Review: The Deal of a Lifetime


The Deal of a Lifetime

I was born here but I’ve never gotten used to it; Helsingborg and I will never find peace. Maybe everyone feels that way about their hometown: the place we’re from never apologizes, never admits that it was wrong about us.

Fredrik Backman is one of my favorite writers, and a true wordsmith. I fell in love with A Man Called Ove (My review of that book is HERE.), and I’ve fallen head over heels for his new Christmas novella The Deal of a Lifetime.

The story begins with a father writing a letter to his son on Christmas Eve. Instead of a typical feel-good letter, the father is writing to tell his son that he has taken a life. Throughout the course of the novella, we meet a 5-year-old girl with cancer, a mysterious woman who drifts in and out of the picture, and find out why the narrator feels he failed as a parent.

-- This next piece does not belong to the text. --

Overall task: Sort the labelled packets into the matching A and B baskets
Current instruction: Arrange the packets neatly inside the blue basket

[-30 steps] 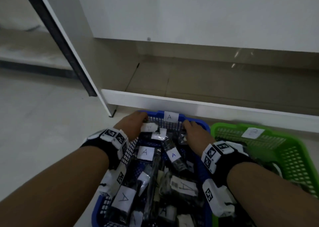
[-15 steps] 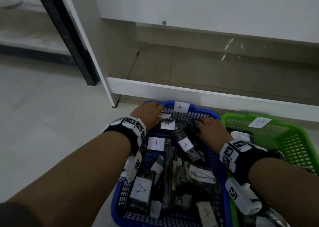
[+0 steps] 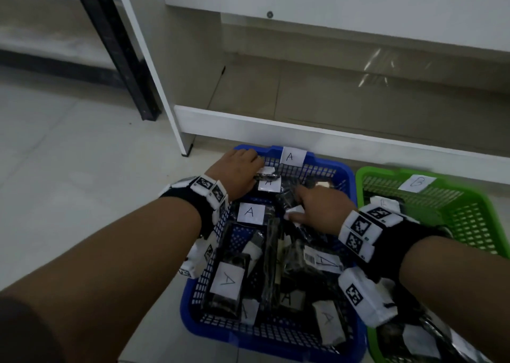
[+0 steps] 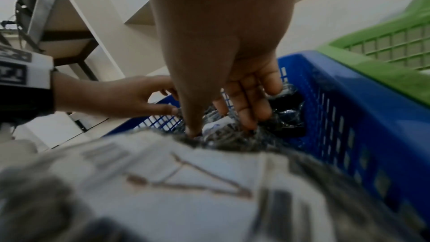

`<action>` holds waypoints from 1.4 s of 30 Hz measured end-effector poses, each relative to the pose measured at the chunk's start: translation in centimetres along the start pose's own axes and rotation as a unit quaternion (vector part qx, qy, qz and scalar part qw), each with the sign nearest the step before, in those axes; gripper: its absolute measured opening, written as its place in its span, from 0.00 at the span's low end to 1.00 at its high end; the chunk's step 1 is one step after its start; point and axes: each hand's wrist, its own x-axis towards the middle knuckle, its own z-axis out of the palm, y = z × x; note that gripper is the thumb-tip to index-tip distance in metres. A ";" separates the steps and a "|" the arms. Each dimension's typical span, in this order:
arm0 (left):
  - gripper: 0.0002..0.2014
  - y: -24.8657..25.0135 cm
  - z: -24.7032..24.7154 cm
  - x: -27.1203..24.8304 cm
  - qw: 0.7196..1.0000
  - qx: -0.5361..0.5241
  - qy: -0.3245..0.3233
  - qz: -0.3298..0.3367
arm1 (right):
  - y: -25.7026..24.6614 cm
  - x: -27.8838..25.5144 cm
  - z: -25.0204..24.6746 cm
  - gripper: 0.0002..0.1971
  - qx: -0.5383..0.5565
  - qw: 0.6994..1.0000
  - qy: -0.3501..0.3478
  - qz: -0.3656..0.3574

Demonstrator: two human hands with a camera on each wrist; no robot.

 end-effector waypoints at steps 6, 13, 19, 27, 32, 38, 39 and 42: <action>0.16 2.2 -0.9 -1.5 0.995 0.028 -0.040 0.091 | 0.2 0.5 0.5 0.35 0.143 0.986 -0.061 0.056; 0.33 3.6 0.7 -2.2 0.977 0.002 -0.205 0.054 | 0.8 0.6 -0.6 0.19 0.140 0.983 -0.107 0.047; 0.41 4.1 0.3 -1.8 0.979 -0.004 -0.198 0.041 | 2.0 -0.2 -1.0 0.16 0.201 0.976 -0.061 0.059; 0.31 4.2 -2.2 -0.8 0.992 -0.036 -0.111 0.048 | 3.2 -1.5 -1.7 0.31 0.272 0.960 -0.038 0.057; 0.21 1.9 -3.4 -0.7 0.982 -0.178 -0.060 -0.015 | 3.7 -1.1 -1.6 0.31 0.300 0.951 -0.013 0.068; 0.23 1.6 -2.9 -1.4 0.980 -0.179 -0.089 -0.012 | 3.8 -0.7 -1.8 0.31 0.293 0.953 0.011 0.072; 0.24 2.1 -2.5 -1.5 0.980 -0.182 -0.073 -0.017 | 3.9 -0.7 -1.7 0.31 0.295 0.953 0.012 0.073; 0.26 4.1 -1.6 -1.5 0.982 -0.178 -0.054 -0.042 | 3.8 -0.5 -1.3 0.30 0.314 0.946 0.019 0.080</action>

When he is given the opportunity to commit a selfless act and save the little girl, he has to see what his life was really worth before he can make the deal. Thus, he writes a letter to his son, examining his entire life.

This book yanked at my heartstrings right from the introduction. I was hooked before the book had even begun. Backman gets the feelings of a man trying to do right, and the strange feelings that accompany returning to a hometown that you might never have felt at home in, exactly right. This novella is only 65 pages long, but I smiled, I laughed, and I definitely cried.

The book is so short, and I don’t want to give the entire plot away, so just know that it is the story of a man desperate to fix things in the past, and the deal a parent is willing to make to achieve those changes. The Deal of a Lifetime is a beautiful, warm, and emotional story, and if you really want to feel something, with a little holiday thrown in, I beg you to pick up this book. I don’t think you’ll be disappointed!

⭐️⭐️⭐️⭐️⭐️

 

Maybe all people have that feeling deep down, that your hometown is something you can never really escape, but can never really go home to, either. Because it’s not home anymore. We’re not trying to make peace with it. Not with the streets and bricks of it. Just with the person we were back then. And maybe forgive ourselves for everything we thought we would become and didn’t.